Your job is to return every line of the listing holding the string "could".

RAW DATA:

○ ○ ○ ○ ○ ○ ○

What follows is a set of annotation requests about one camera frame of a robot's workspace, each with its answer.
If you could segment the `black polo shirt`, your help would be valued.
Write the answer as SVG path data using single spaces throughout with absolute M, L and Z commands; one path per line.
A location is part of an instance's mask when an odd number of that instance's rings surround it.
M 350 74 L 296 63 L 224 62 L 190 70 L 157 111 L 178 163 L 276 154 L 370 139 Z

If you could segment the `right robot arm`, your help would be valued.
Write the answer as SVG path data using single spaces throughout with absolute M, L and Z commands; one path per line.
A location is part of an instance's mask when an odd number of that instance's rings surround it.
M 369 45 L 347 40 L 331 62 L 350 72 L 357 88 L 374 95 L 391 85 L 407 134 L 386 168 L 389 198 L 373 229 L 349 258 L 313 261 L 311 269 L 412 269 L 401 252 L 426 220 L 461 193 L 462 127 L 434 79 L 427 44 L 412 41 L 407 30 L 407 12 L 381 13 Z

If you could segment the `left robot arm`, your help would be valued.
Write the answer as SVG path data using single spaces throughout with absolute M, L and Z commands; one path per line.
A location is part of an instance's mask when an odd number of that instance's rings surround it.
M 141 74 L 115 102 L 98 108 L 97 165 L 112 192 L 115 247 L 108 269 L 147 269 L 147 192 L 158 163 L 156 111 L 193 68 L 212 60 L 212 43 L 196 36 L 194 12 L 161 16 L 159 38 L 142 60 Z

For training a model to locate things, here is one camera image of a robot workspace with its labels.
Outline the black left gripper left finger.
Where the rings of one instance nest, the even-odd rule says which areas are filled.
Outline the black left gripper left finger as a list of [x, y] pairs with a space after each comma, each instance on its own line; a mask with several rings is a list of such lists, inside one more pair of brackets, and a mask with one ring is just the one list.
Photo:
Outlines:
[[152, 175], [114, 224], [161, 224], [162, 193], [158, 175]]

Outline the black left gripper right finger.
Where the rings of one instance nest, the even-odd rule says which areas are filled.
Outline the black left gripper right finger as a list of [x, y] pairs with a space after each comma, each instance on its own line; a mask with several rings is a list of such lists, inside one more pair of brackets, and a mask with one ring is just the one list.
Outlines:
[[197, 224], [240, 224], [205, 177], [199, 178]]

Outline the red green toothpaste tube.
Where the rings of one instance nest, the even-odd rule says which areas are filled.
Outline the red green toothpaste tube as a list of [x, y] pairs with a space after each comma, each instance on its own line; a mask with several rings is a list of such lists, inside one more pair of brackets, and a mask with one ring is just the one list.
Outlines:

○ ○ ○ ○ ○ ○ ○

ANSWER BOX:
If you could segment the `black polo shirt`, your help would be valued.
If you could segment the `right robot arm`, your help would be valued.
If you could segment the `left robot arm`, your help would be valued.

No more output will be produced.